• TRY IT: Nothing besides a number belongs in the answer, which is how many lines of the listing contain the string "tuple".

• TASK INPUTS:
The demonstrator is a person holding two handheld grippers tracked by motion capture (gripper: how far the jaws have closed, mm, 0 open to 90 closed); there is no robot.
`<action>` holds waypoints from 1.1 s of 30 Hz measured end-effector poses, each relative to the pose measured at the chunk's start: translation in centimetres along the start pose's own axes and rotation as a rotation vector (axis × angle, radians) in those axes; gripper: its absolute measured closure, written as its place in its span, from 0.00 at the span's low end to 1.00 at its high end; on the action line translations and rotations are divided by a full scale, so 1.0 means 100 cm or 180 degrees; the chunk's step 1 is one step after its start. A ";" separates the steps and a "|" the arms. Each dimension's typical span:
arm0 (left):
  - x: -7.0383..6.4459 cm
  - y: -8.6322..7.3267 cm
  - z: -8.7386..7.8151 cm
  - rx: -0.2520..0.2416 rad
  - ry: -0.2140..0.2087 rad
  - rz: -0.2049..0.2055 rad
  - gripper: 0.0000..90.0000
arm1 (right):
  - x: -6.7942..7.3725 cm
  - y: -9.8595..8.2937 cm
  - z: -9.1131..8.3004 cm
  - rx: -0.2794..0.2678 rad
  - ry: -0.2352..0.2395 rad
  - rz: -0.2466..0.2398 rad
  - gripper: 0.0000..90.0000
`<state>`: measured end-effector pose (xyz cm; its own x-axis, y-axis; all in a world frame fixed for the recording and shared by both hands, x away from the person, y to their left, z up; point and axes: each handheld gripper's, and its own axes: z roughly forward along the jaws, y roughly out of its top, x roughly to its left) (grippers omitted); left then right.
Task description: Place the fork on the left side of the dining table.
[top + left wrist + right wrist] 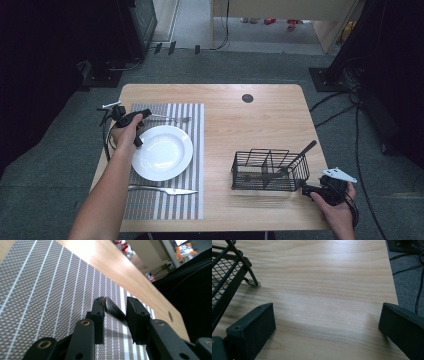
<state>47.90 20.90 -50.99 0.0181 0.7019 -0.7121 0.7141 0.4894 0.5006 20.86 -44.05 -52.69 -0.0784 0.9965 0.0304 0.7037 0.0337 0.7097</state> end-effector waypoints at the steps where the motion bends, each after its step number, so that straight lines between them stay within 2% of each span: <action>1: 0.000 0.000 0.000 0.0027 0.0034 -0.0006 0.76 | 0.000 0.000 0.000 0.0000 0.0000 -0.0001 0.01; 7: -0.002 0.001 0.002 0.0140 0.0211 0.0045 0.68 | 0.000 0.000 0.000 0.0000 0.0000 -0.0001 0.01; 14: -0.007 0.003 0.004 0.0307 0.0472 0.0203 0.58 | 0.000 0.000 0.000 0.0000 0.0000 0.0000 0.01; 17: -0.009 0.004 0.004 0.0320 0.0546 0.0278 0.57 | 0.000 0.000 0.000 0.0000 0.0000 0.0000 0.01; 21: -0.014 0.008 0.005 0.0435 0.0696 0.0549 0.48 | 0.000 0.000 0.000 0.0000 0.0000 0.0000 0.01; 23: -0.017 0.009 0.006 0.0522 0.0709 0.0676 0.46 | 0.000 0.000 0.000 0.0000 0.0000 0.0000 0.01; 30: -0.017 0.010 0.007 0.0567 0.0685 0.0711 0.43 | 0.000 0.000 0.000 -0.0003 -0.0002 -0.0007 0.01; 32: -0.019 0.010 0.008 0.0606 0.0732 0.0807 0.43 | 0.000 0.000 0.000 0.0000 -0.0001 -0.0002 0.01; 33: -0.022 0.010 0.009 0.0671 0.0792 0.0933 0.43 | 0.000 0.000 0.000 0.0000 -0.0001 -0.0001 0.01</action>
<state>49.24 19.38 -49.38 0.0907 0.9113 -0.4017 0.8315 0.1526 0.5341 20.86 -44.04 -52.69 -0.0784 0.9965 0.0299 0.7036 0.0341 0.7098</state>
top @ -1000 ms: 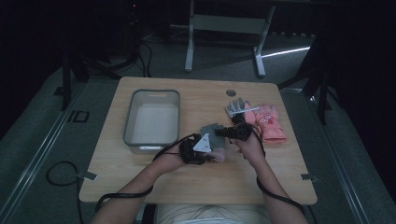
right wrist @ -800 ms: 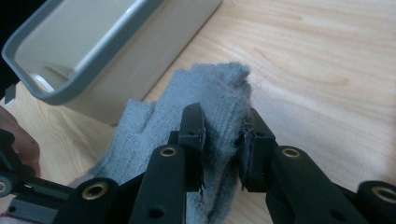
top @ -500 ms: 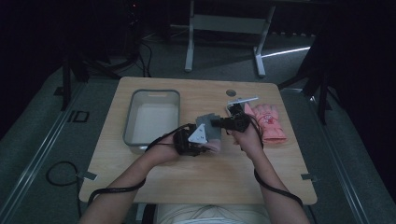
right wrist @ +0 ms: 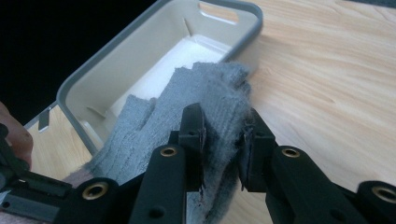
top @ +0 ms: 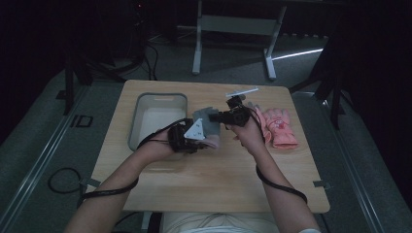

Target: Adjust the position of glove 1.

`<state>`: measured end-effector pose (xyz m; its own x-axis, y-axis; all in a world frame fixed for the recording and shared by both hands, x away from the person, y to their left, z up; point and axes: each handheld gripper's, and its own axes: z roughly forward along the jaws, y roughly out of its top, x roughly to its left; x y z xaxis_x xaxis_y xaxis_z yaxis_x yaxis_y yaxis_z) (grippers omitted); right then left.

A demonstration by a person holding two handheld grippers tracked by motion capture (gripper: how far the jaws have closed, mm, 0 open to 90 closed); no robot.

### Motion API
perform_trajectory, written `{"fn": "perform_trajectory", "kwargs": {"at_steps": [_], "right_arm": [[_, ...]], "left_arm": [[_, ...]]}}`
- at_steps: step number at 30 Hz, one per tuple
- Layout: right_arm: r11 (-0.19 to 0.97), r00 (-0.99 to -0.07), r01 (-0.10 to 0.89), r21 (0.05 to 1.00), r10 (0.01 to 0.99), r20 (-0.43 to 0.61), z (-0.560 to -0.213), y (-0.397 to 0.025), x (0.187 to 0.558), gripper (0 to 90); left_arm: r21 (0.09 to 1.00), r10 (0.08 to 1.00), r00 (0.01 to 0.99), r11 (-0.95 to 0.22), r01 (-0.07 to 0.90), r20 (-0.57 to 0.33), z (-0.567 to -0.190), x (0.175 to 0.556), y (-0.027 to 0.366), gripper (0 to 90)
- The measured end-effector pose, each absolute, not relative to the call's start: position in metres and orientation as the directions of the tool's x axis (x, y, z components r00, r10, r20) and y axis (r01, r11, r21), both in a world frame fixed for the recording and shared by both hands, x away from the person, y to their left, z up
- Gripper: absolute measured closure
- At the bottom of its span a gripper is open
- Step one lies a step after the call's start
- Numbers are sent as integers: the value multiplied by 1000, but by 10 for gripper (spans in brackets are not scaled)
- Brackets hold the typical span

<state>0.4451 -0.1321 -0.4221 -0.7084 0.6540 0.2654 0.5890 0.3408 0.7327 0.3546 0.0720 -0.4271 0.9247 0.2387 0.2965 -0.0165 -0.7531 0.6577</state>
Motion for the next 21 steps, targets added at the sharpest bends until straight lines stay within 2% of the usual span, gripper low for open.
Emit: {"fn": "perform_trajectory", "kwargs": {"at_steps": [16, 21], "right_arm": [[410, -763, 547, 730, 603, 233, -411, -70, 458, 743], [419, -774, 542, 728, 587, 238, -410, -48, 463, 744]], "left_arm": [[629, 281, 905, -777, 21, 318, -420, 354, 121, 714], [615, 317, 896, -786, 63, 313, -419, 357, 141, 712]]}}
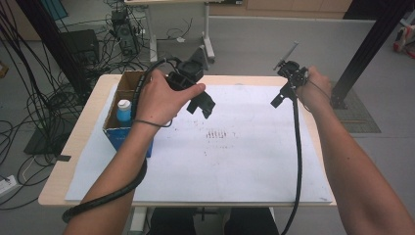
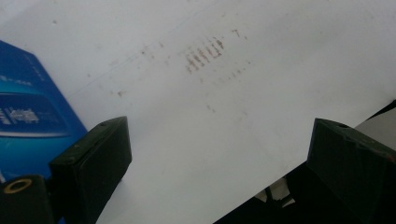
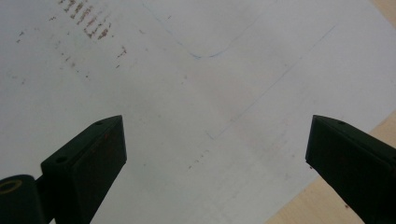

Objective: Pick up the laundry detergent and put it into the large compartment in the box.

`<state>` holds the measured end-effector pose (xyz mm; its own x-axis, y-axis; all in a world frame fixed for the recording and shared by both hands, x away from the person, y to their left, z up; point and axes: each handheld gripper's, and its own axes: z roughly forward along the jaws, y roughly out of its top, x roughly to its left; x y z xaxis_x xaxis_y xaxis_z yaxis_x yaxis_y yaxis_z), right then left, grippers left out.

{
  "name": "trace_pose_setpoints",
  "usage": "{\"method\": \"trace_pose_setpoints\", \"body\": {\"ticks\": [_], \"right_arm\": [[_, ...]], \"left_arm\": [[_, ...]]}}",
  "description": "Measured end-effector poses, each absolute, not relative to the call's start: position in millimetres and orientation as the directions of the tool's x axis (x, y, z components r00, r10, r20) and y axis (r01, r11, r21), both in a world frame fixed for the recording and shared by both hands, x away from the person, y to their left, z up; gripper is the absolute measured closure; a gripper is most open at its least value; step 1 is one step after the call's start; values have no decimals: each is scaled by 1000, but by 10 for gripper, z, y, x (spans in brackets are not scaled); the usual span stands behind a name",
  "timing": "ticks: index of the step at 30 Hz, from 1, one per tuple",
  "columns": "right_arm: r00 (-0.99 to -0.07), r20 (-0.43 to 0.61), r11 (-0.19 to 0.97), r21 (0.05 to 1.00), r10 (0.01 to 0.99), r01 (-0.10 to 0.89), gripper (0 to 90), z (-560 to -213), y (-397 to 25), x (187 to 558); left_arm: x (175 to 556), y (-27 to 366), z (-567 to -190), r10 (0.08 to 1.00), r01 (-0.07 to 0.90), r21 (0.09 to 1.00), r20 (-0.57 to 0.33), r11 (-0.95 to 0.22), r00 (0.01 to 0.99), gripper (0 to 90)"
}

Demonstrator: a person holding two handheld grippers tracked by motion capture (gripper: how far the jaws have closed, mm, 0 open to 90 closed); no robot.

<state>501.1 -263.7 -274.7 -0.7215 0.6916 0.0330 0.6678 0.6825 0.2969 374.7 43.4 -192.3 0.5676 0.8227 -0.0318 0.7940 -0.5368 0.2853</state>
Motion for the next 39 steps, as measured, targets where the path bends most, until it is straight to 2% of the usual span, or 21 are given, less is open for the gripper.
{"method": "trace_pose_setpoints", "body": {"ticks": [13,39], "right_arm": [[-721,34,683,291,692,670,48,-2771,-2646,5011],[-723,31,689,279,690,669,48,-2798,-2601,4996]], "left_arm": [[3673,258,-2218,788,772,275,-72,-573,611,71],[3623,152,-2692,778,775,234,-103,-587,620,72]]}}
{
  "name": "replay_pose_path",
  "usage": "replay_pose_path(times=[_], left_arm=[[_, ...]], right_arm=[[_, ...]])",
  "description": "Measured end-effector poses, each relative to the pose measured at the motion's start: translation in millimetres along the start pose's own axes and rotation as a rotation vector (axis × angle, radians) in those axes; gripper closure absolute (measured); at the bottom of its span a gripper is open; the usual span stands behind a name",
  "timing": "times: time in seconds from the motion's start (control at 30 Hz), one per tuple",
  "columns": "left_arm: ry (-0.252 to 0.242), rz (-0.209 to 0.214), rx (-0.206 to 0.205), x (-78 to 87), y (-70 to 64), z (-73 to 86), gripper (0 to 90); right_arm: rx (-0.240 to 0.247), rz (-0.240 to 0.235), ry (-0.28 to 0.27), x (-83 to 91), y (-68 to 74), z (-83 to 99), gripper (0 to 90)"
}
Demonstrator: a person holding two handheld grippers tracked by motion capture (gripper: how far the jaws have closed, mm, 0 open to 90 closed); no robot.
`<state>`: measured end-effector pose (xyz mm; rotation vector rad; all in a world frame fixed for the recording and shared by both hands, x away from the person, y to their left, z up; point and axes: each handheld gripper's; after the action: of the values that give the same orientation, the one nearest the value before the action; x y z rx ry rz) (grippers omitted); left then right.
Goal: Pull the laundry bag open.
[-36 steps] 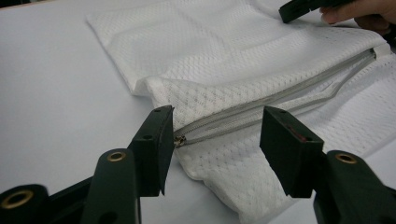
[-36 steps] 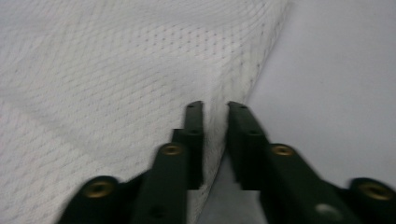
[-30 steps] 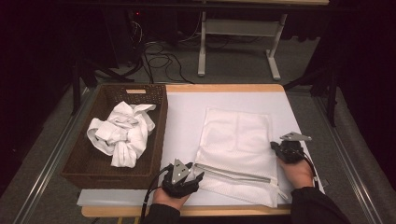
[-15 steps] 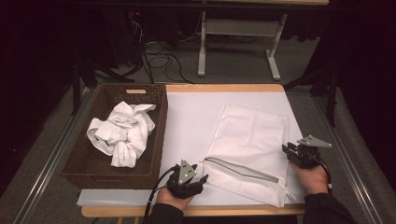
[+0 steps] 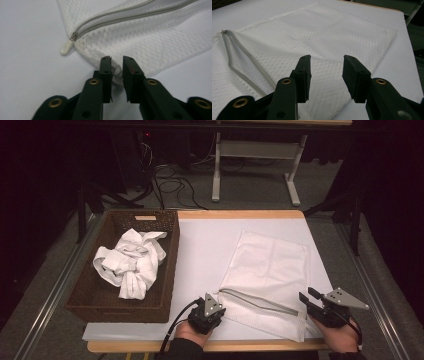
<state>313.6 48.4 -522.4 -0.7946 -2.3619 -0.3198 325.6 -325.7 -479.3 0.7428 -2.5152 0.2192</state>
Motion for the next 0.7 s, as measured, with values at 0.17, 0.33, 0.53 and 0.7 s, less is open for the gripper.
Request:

• OUTPUT OF THE TASK: 3